Il arriva, un soir, au sommet d’une terre qui respirait large. En haut, les étoiles, toutes, s’alignaient comme un sage troupeau. Il mit pied à terre. Le cheval posa la tête contre lui – oui, comme ça, avec sa chaleur de pain. Les nökörs avaient dégrafé leurs courroies ; il resta seul. Les esprits approchèrent au pas de velours. Tengri, sans couleur ni contour, fit un cercle dans son regard ; Etügen, de son ventre de montagne, leva un caillou, doucement. Le loup passa, fin comme un stylet, sans bruit ; il fit un tour autour de l’homme, posa sa queue sur ses pieds, leva l’oeil, puis s’effaça. Il ne pensa à rien, c’est-à-dire à tout.
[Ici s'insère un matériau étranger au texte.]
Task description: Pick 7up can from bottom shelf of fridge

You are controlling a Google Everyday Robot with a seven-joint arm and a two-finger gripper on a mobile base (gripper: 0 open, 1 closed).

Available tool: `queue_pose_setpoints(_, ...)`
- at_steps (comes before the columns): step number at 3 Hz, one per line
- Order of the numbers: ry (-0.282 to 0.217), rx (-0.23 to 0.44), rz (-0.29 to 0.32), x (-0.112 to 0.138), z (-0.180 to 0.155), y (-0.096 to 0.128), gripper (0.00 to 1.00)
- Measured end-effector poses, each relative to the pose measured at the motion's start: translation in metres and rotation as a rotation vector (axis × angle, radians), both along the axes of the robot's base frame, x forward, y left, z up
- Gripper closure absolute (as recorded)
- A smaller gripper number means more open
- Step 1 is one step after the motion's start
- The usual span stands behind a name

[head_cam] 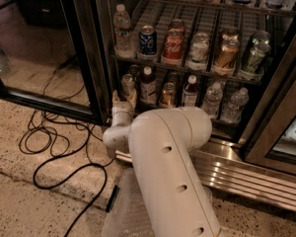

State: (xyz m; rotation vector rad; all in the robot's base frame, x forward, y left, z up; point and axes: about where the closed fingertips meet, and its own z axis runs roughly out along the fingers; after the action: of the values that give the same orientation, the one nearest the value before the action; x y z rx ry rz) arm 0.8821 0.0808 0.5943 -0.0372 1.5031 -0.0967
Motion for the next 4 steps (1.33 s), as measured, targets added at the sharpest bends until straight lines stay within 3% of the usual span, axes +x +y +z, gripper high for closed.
queue_pose_setpoints(4,-0.019,-0.048,-0.057,0.027,0.003,-0.017,0.4)
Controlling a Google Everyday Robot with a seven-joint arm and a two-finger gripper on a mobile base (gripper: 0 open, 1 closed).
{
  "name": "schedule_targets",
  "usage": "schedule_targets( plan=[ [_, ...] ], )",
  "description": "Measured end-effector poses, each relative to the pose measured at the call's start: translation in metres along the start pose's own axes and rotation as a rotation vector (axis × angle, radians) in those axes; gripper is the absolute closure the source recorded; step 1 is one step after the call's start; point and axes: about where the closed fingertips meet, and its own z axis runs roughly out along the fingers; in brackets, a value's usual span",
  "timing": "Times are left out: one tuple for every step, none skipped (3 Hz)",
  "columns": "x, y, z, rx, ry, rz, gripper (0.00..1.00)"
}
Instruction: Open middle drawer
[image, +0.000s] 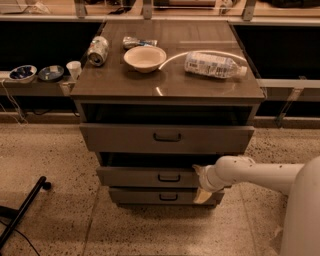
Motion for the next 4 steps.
schedule_targets(
  plan=[
    [-0.002, 0.014, -0.005, -0.023, -0.012, -0.007, 0.25],
    [-0.001, 0.040, -0.007, -0.073, -0.021, -0.008, 0.24],
    [-0.004, 0.067, -0.014, -0.116, -0.031, -0.010, 0.24],
    [-0.006, 0.083, -0.022, -0.143, -0.033, -0.011, 0.23]
  ],
)
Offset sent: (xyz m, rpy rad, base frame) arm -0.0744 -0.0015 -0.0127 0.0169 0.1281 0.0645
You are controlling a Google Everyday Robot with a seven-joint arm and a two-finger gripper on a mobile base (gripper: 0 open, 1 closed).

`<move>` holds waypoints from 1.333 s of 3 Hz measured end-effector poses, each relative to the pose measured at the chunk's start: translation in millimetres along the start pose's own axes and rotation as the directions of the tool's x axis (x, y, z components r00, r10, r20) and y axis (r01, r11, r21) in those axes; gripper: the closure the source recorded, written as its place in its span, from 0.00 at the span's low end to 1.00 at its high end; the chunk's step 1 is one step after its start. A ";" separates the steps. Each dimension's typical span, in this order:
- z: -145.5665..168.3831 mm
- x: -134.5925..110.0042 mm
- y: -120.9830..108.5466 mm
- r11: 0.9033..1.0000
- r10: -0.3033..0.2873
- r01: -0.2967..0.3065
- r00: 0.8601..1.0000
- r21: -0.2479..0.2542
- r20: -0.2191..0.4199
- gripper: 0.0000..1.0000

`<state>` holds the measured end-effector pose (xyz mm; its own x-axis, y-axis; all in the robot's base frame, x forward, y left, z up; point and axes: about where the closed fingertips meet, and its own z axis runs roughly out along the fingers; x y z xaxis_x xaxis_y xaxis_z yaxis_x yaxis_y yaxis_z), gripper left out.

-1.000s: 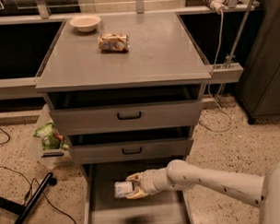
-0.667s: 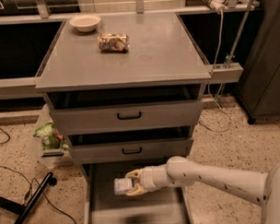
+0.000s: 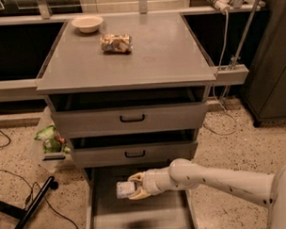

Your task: Pick blue plastic bottle from bottom drawer and place on counter

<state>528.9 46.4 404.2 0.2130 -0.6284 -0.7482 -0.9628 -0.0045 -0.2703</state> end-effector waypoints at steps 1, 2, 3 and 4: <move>-36.0 -47.1 -10.4 0.999 -0.042 0.042 0.999 0.003 0.013 1.00; -89.1 -113.2 -42.2 0.996 -0.085 0.085 0.996 0.024 -0.003 1.00; -132.6 -169.8 -80.5 0.991 -0.126 0.127 0.991 0.038 -0.037 1.00; -155.6 -210.3 -114.1 0.977 -0.196 0.198 0.980 0.077 -0.026 1.00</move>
Offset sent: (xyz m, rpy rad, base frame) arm 0.0247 -0.0065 0.2889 -0.0542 -0.1775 0.0221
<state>568.1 58.1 686.7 0.3934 -0.6354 -0.6645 -0.8860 -0.0689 -0.4586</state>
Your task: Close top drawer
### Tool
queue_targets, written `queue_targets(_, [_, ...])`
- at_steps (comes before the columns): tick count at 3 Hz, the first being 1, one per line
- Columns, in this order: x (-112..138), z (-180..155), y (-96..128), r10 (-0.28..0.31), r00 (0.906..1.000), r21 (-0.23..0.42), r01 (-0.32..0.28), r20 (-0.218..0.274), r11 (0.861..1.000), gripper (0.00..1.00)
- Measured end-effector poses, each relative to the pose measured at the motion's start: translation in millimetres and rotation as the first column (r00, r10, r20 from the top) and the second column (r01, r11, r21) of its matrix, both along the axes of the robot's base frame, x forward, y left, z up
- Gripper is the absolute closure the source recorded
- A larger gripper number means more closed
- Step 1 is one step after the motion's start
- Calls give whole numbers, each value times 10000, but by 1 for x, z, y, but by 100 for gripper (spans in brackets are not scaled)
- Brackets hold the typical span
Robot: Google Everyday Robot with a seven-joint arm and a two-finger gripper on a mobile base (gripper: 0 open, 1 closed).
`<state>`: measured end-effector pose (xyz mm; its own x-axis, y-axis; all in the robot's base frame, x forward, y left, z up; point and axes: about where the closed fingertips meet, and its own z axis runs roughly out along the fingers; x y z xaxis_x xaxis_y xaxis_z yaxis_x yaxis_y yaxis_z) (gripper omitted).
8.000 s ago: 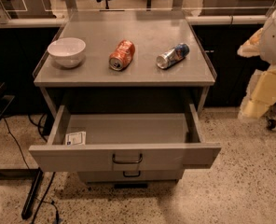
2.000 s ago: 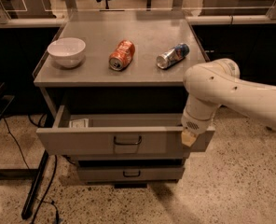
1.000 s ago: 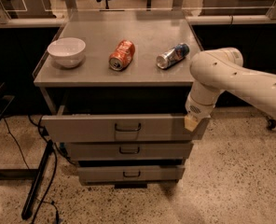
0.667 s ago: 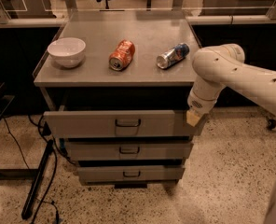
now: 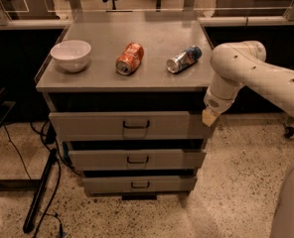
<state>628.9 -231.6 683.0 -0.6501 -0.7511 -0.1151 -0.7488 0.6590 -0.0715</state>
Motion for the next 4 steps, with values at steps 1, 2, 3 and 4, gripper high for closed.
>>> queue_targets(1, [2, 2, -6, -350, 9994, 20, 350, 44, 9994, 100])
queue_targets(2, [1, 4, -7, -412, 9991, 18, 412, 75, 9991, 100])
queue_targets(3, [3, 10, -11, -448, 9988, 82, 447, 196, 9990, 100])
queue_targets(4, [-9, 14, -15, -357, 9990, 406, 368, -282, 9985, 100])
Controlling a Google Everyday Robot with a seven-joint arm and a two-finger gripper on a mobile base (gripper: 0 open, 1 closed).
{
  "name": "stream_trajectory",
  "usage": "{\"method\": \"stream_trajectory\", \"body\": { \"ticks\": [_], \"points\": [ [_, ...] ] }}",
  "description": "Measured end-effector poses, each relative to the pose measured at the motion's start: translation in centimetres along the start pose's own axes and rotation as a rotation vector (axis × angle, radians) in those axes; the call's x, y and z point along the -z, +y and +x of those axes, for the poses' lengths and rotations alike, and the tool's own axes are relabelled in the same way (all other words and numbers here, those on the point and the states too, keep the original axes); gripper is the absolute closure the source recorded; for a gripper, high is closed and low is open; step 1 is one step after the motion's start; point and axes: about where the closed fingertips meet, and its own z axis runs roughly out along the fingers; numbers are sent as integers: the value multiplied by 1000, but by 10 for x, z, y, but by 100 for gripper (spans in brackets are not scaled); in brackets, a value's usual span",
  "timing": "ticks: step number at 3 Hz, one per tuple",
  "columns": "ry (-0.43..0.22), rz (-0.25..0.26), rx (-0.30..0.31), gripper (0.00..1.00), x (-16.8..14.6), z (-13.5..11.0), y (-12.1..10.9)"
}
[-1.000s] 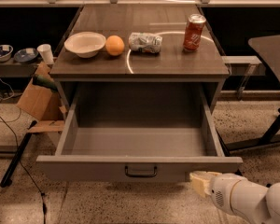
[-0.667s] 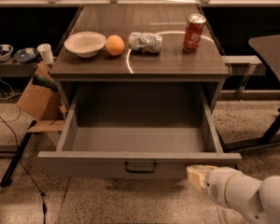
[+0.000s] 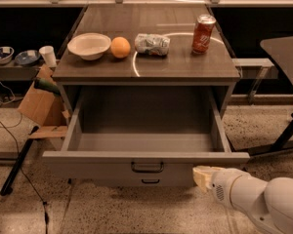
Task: Close top drawer
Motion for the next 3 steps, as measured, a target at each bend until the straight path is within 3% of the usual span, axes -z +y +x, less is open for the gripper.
{"method": "stream_trajectory", "body": {
  "ticks": [3],
  "points": [
    [-26,28,23,100,-27,-36,5]
  ]
}}
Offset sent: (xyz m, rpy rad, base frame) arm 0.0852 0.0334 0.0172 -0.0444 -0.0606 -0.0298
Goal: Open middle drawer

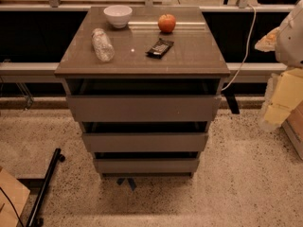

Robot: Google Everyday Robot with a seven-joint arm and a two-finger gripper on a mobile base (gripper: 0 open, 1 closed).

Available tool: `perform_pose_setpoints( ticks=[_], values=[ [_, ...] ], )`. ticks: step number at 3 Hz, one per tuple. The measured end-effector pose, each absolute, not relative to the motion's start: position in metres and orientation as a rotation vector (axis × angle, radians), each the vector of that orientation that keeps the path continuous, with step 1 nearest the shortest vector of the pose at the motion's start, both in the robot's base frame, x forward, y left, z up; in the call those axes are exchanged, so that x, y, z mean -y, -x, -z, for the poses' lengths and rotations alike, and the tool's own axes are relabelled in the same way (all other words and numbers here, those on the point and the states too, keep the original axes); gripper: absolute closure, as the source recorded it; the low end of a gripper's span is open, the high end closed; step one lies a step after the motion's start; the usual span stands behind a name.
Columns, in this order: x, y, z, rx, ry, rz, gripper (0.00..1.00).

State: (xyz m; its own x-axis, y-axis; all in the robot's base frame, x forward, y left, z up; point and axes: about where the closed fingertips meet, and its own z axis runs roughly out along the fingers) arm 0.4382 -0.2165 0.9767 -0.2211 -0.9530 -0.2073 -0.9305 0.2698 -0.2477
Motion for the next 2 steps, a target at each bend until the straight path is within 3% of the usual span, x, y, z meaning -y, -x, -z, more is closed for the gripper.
perform_pose_setpoints(
  ticks=[2],
  values=[
    [0.222, -0.441, -0.964, -2.277, 1.632, 0.082, 0.0]
  ],
)
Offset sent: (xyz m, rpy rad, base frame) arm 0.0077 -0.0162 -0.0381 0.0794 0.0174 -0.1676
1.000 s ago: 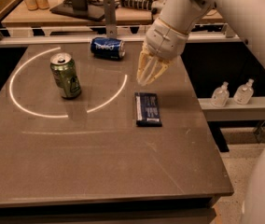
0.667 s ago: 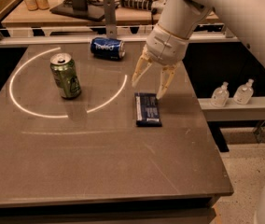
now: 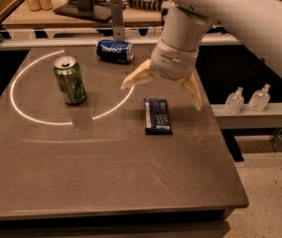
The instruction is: Move rxbar blueberry near green can
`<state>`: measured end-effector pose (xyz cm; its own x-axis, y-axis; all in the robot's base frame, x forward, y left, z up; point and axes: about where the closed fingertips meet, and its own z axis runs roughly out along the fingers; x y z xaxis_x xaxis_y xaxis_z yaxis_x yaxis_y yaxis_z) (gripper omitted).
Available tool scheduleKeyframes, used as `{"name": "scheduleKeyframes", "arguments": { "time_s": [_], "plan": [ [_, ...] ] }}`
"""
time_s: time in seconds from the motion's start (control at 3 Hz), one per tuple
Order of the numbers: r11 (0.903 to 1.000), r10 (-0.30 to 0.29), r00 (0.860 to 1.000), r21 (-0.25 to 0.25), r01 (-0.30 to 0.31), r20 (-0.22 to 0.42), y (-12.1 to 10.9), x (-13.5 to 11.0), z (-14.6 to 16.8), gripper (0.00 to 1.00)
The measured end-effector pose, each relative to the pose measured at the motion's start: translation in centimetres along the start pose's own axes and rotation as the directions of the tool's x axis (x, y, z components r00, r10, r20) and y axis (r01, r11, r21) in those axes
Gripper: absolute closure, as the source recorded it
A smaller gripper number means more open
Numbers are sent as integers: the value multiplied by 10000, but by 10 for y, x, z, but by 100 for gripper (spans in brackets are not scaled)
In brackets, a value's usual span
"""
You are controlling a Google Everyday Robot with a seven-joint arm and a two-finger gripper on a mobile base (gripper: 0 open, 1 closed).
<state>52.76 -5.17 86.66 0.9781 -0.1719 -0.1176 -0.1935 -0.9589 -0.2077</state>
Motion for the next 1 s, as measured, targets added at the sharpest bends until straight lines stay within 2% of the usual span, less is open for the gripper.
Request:
{"name": "scheduleKeyframes", "arguments": {
  "time_s": [0.33, 0.67, 1.0],
  "plan": [
    [9952, -797, 9968, -567, 794, -26, 6, -8, 13, 0],
    [9880, -1114, 9937, -1071, 1116, 75, 12, -12, 26, 0],
    [9820, -1198, 9927, -1454, 1209, 158, 15, -14, 36, 18]
  ]
}}
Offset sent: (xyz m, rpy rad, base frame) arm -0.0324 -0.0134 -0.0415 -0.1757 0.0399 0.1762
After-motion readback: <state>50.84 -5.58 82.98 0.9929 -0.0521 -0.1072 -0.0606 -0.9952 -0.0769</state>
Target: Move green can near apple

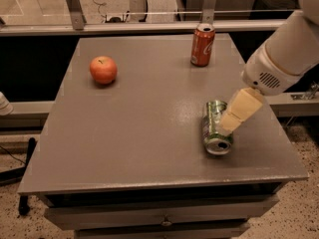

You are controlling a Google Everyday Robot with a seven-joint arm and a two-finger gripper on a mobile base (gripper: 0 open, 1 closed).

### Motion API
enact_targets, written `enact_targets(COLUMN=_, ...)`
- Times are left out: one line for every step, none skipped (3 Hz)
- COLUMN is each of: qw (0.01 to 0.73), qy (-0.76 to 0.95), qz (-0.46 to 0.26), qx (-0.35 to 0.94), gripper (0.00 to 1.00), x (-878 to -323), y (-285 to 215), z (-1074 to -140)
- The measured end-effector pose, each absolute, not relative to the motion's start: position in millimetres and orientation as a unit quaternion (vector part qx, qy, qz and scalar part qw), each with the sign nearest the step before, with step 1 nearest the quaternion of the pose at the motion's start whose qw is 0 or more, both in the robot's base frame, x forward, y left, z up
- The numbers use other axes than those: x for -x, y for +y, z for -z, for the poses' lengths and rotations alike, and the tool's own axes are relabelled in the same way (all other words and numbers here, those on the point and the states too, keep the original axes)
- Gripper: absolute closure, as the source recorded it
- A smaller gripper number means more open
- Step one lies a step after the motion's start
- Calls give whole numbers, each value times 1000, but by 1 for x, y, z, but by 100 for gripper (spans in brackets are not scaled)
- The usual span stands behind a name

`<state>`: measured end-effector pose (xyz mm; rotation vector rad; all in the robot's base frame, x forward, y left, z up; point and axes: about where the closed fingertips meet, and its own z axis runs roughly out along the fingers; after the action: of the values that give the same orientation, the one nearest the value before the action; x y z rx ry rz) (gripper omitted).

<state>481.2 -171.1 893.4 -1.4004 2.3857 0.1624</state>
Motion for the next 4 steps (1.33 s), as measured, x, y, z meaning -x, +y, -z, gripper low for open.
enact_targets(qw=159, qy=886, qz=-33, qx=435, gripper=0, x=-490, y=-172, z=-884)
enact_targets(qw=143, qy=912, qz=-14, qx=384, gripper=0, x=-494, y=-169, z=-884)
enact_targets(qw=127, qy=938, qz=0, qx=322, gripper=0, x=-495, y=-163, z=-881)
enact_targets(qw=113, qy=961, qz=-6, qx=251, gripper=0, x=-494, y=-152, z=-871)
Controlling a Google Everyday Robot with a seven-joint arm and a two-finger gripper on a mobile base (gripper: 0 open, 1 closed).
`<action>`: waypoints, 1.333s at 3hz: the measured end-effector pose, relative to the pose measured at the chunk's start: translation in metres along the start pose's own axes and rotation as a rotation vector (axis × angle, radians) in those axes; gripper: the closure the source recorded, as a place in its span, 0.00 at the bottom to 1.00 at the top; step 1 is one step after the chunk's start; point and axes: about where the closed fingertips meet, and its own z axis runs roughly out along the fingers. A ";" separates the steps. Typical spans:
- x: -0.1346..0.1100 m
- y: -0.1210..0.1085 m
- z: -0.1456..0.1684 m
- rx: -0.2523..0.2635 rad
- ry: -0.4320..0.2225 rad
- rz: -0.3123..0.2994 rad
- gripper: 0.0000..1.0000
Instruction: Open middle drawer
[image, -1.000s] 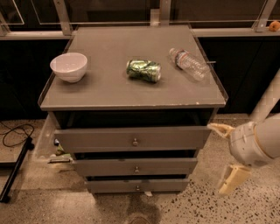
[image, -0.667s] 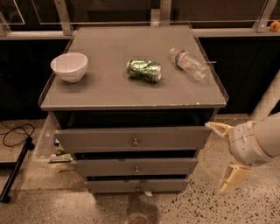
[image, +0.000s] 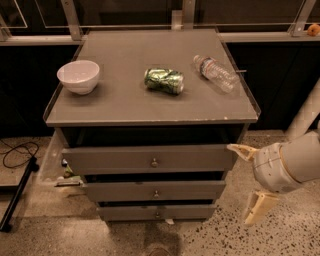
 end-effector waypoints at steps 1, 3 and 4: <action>-0.001 0.012 0.044 -0.014 -0.033 -0.037 0.00; 0.021 0.020 0.151 0.057 -0.062 -0.091 0.00; 0.050 0.013 0.193 0.111 -0.028 -0.113 0.00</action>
Offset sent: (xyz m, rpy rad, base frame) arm 0.0266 0.0620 -0.1531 0.0744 -0.1229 0.0437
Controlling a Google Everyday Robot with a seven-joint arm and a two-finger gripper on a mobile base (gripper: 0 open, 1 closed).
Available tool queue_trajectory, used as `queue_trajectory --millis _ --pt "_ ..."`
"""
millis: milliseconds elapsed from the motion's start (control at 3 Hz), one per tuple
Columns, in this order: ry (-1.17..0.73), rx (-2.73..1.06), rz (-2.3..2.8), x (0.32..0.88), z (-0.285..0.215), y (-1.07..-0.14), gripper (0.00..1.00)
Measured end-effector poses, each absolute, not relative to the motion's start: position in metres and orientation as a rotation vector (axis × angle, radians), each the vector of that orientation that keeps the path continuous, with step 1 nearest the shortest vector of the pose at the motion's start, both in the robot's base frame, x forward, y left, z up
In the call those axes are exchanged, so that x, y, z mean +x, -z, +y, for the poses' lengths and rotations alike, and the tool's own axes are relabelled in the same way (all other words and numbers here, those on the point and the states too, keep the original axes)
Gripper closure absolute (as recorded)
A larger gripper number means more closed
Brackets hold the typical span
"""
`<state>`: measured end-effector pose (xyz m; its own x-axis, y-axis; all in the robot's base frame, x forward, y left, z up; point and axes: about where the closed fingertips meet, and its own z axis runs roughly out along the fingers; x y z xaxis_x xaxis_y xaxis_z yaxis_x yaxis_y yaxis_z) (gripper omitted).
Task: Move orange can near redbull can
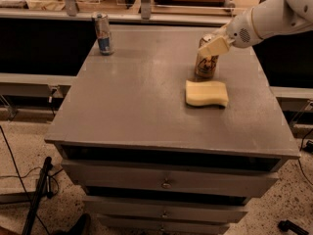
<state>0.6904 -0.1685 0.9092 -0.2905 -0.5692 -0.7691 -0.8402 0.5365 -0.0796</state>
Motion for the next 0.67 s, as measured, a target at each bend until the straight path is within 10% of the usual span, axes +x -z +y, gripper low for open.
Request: queue_trajectory --millis 667 --pt "-0.44 -1.141 1.992 0.6904 -0.1684 -0.9093 1.0"
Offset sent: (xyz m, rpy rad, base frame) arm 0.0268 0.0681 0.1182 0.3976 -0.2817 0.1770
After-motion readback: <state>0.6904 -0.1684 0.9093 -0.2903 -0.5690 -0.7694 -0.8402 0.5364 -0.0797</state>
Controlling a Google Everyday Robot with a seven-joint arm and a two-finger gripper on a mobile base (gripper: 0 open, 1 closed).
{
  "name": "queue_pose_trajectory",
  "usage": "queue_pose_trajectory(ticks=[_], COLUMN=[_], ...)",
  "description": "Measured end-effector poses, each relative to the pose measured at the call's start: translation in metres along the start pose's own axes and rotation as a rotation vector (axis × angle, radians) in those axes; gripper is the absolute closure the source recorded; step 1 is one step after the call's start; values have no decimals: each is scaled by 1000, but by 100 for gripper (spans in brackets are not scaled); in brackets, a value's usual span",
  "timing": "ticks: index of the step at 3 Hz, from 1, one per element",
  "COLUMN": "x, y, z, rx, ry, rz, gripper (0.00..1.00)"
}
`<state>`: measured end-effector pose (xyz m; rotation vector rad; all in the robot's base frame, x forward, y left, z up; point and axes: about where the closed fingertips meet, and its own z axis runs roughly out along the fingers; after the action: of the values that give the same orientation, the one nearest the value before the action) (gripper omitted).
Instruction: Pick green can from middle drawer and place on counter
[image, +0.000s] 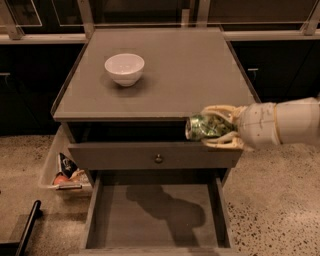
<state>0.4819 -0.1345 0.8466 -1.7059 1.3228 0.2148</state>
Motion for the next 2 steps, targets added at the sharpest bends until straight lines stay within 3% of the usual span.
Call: queue_pose_trajectory(ticks=[1, 2], x=[-19, -17], y=[-97, -105], z=[-39, -32], rx=[78, 75], ry=[-42, -48], rz=[-27, -29], gripper=[100, 100])
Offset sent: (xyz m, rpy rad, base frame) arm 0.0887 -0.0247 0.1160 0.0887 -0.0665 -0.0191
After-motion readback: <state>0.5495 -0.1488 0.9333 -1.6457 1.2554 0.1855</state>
À la poussière qui se tient pour demain ; au lait que donne la jument, juste ce qu’il faut ; aux rivières, Onon, Kerülen, qui tournent au fond du coeur ; aux morts qui se lèvent quand on les nomme très bas ; aux vivants qu’il faudra faire tenir ensemble comme un long fagot ; aux langues qui se frottent et se prêtent des mots ; à l’ordre qui doit rester souple comme un tendon ; aux batailles qui, vues d’en haut, ne sont que des taches migrantes. Alors il rit. Il rit. Il sentit que la steppe, vaste comme un dos de taureau, était sa table et sa nappe ; que le ciel, noir-bleu, était son toit. Il pensa aux frères de maison qui grondent – l’aîné aux terres lointaines, le rude au verbe raide, le tout jeune aux yeux d’alcool – et, dessus, l’élection calme d’un troisième pour porter la tente centrale : pas de place pour deux soleils. On disait qu’un jour un bol de charme avait été bu pour sauver un trône ; on disait aussi que la neige, l’hiver, garde mémoire des serments mieux que les hommes.
Au matin, il remit le pied. Le cheval prit le mors. On replia les feutres, on éteignit les foyers. La tsagaan sülde se leva, lame blanche à la lumière ; la khara resta lourde, pour plus tard. L’ovoo reçut encore trois tours d’haleine. Et ils partirent, l’homme et les autres, par le chemin qui n’est que la volonté qu’on pose sur la terre : droit devant, jusqu’à ce que le monde consente. Et le monde consent, quand le Ciel dit oui.
Laurent Ponty
Administrateur de l’Association des Amis de Jacques Audiberti
nous parle du texte Gengis Khan d’Anthony Favard
On est d’abord surpris et dérangé par la présence d’un vocabulaire rare : « talas », « isabelle », « plissotait ». Ce récit assume son exotisme, sans hésiter à nous familiariser avec la langue des mongols. Dès que nous voyons écrit « Kök Tengri » nous commençons à comprendre que nous sommes aux confins de notre monde habituel, et que par ailleurs, en plus d’un dictionnaire pour talas et isabelle, il nous faudra un petit bréviaire de langue asiatique. Ce n’est pas tout: des images inattendues nous font approcher la matière brute d’un paysage : « la steppe avait du pouls ». C’est la poésie d’un monde nouveau, où le regard d’un cheval aimé se reçoit comme une perle de lait.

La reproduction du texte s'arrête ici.